In der Befragung von William Binney hat niemand der anwesenden Bundestagsmitglieder nachgefragt, was ein Graph eigentlich genau ist. Die politische Bedeutung von Graphen als über die Zeit stabile Abstraktionen von Gruppen und ganzen Bevölkerungen ist offenbar noch wenig verstanden worden. Was im derzeitigen corona-bedingten Digitalisierungsschub erlebbar wird, ist ein Probelauf von digitalisierten Gesellschaften, die sich digitaler Medien und der Bedeutung von deren Regierbarkeit bewusst werden müssen.

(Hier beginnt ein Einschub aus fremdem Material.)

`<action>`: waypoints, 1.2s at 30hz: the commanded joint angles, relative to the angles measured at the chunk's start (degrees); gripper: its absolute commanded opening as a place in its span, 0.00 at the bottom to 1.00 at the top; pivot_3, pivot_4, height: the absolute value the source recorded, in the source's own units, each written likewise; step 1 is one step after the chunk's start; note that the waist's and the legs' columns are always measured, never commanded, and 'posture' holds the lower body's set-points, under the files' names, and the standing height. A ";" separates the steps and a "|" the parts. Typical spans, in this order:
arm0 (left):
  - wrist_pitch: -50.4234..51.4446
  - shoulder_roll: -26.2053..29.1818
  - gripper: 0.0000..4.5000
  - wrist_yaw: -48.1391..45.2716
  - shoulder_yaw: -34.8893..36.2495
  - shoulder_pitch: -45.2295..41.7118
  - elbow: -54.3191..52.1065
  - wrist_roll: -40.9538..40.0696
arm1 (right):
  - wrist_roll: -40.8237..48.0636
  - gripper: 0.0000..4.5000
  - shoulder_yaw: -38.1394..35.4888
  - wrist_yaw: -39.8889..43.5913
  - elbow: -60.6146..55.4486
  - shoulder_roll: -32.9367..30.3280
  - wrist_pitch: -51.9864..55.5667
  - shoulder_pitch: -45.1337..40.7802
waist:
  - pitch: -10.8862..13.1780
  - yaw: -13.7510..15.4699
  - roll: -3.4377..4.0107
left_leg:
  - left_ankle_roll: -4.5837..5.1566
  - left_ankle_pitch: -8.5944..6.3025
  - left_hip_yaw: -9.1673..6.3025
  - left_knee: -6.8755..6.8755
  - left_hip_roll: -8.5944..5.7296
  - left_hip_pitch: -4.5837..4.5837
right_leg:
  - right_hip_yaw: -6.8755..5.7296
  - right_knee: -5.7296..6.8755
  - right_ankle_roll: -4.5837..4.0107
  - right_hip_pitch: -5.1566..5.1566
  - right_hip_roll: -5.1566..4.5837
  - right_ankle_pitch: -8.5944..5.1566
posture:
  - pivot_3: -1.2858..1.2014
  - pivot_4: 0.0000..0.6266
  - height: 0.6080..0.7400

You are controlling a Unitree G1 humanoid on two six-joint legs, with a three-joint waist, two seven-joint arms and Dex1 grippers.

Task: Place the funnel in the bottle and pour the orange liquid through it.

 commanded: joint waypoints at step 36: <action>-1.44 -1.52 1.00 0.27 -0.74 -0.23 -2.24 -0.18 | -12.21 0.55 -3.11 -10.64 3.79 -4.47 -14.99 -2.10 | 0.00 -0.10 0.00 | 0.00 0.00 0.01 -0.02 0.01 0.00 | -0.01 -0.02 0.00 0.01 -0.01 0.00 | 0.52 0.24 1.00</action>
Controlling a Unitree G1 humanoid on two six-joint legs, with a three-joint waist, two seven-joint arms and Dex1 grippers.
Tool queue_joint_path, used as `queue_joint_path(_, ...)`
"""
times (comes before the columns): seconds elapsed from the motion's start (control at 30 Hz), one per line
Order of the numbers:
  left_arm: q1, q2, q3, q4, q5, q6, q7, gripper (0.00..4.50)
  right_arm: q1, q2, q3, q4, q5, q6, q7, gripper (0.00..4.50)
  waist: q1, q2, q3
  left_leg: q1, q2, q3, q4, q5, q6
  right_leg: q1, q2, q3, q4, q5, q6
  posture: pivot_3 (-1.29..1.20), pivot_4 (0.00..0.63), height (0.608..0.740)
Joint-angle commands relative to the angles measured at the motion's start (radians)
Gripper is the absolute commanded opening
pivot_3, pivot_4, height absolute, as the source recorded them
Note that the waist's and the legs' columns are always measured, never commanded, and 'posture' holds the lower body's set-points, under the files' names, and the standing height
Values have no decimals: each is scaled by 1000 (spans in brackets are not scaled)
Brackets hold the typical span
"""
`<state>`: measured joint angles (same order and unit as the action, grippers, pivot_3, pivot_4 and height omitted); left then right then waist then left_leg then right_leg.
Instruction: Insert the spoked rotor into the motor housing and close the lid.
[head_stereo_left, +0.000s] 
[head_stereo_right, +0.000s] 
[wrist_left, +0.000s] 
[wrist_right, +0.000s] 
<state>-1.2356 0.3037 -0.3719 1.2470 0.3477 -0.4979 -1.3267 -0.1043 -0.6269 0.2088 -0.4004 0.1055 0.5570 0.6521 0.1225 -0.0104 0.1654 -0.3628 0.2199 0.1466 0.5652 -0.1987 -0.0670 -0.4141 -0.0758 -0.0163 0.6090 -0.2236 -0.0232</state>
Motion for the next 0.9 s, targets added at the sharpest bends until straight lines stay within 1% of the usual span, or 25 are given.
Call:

Dazu gehört die Einsicht, dass digitale Gesellschaften längst Teil von Graphen sind, die häufig anderenorts monopolisiert worden sind. Das umfasst die Graphen-Nahmen anderer Nationen, die auf Grundlage schlicht ökonomischen Erfolgs, aber auch der Telekommunikationsüberwachung mittels Honeypots voller illegaler Inhalte oder über das schlichte Erzeugen und Beobachten von Nachrichtenkaskaden Informationen einsammeln und zu Graphen verdichten. Solche Kaskaden funktionieren am besten mit emotional stark affizierenden Inhalten: Klimawandel, Gender, Migration, Impfschäden und so weiter. Ob Polarisierung, Fake News oder Einflussnahme genannt, sind diese Verfahren immer auch soziale Lotungen, aus denen sich Graphen erstellen lassen, die zeigen, wer mit wem redet, wer mit wem nicht redet und wer über wen wann redet.
Das Versprechen der Corona-Tracking-Apps lautet, im Zusammenspiel mit der Ausweitung von Testung und Antikörpertests ein dynamisch skalierbares Quarantäne- und Mobilitätsmanagement umsetzen zu können. In einer solchen digitalisierten Gesellschaft ist das Medium der Freizügigkeit ein aus Kommunikationen gewonnener Raum. Im Unterschied zu den Apps aus Singapur, Korea und China erzeugen die für Europa diskutierten Tracking-Infrastrukturen vorerst keine Graphen, sie stellen dennoch die Frage nach der Raumpolitik digitaler Gesellschaften. Denn auch anonymisiertes und datenschutzkonformes Tracking basiert darauf, dass überall, wo Computer sind, selbst nicht bewusst wahrgenommene Begegnungen zu Kommunikation werden.
Der individuelle Datenschutz, wie er jetzt an den Corona-Apps spektakulär als europäisches Alleinstellungsmerkmal vorgeführt wird, bleibt unverzichtbar und muss ausgebaut werden. Aber erstens verengt dessen Fokus auf das Individuum als Subjekt des Datenschutzes den Blick. Die Diskussion um die digitalen Regierungsweisen sollte nicht nur auf die Individuen schauen, sondern die Sicht muss auf diejenigen Aggregate ausgeweitet werden, die digitale Medien aus Gruppen und Populationen von Individuen bilden. Der so intuitiv überzeugende wie inhaltsleere Begriff Big Data verdeckt dabei die Sicht auf Datenstrukturen wie Graphen, die ein und vielleicht das strategisch wichtigste Aggregat sind, mit dem derzeit bereits Geschäfte, Politik und Geopolitik gemacht werden. Zweitens - und daraus folgend - geben die Privacy-Vorkehrungen der Tracking-Apps zwar ein inspirierendes Modell ab, gehen aber dort, wo Graphen längst genommen sind, an der Realität ein Stück vorbei. Man kann unter Bedingungen von Graphen-Nahmen eben nicht mehr wissen, welcher Ortung und Ordnung man unterliegt. Informalität im Sinne einer Nichtlesbarkeit einer Situation durch Dritte ist nur noch über eine politische Entscheidung herbeizuführen. Das Private war nie politischer als heute.
Christoph Engemann ist Medienwissenschaftler und forscht zu Gesellschaft und Digitalisierung an der Bauhaus-Universität Weimar.